Ein ausgewogener Kompromiss konnte nach langwierigen Beratungen auch bei der zivilrechtlichen Haftung des Abschlussprüfers gefunden werden. Mit der Anhebung der Haftungshöchstgrenzen werden zusätzliche Anreize für eine gewissenhafte Prüfung geschaffen. Durch eine Staffelung wird der Konzentration auf dem Abschlussprüfermarkt entgegengewirkt und Prüfungsleistungen in den meisten Fällen versicherbar gehalten. Damit haben Geschädigte in Zukunft bessere Chancen, Schäden aus Pflichtverletzungen ersetzt zu bekommen.

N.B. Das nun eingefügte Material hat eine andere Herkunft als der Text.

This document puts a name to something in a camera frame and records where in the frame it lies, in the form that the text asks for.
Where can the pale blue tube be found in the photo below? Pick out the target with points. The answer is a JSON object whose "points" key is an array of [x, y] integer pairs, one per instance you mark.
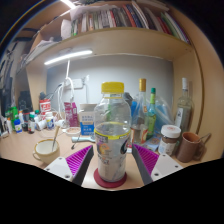
{"points": [[83, 139]]}

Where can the grey shaker bottle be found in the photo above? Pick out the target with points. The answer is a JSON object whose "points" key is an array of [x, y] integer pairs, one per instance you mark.
{"points": [[128, 98]]}

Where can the white tube light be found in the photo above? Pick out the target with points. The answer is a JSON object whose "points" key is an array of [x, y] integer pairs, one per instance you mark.
{"points": [[68, 3]]}

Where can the white bottle with blue label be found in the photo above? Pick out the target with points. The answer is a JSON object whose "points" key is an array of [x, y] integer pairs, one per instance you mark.
{"points": [[18, 126]]}

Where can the small white roll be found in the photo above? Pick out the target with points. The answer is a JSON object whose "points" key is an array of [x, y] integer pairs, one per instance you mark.
{"points": [[60, 123]]}

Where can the clear yellow-capped drink bottle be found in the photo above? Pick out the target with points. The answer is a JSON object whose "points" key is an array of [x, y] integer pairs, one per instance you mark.
{"points": [[111, 143]]}

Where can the green box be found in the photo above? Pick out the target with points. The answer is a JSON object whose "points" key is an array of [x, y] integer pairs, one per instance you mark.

Über 100 Befragungen im Untersuchungsausschuss haben eklatante Versäumnisse bei Behörden und den Wirecard-Abschlussprüfern zu Tage gefördert. Es wurde aber auch deutlich: Gesetzesänderungen alleine sind noch kein Garant für eine effektive Aufsicht. Hierfür ist ein Kulturwandel dringend erforderlich – mehr Hinsehen und weniger Wegsehen. Diesen Wandel, der mit dem FISG angestoßen wurde, zu forcieren und die BaFin zu einer schlagkräftigen und selbstbewussten Aufsicht aufzubauen, wird eine zentrale Aufgabe des designierten BaFin-Chefs Mark Branson sein.“

Matthias Hauer ist Mitglied des Deutschen Bundestages, Abgeordneter für Essen, Mitglied der CDU/CSU-Bundestagsfraktion, Obmann der CDU/CSU-Bundestagsfraktion im 3. Untersuchungsausschuss (Wirecard).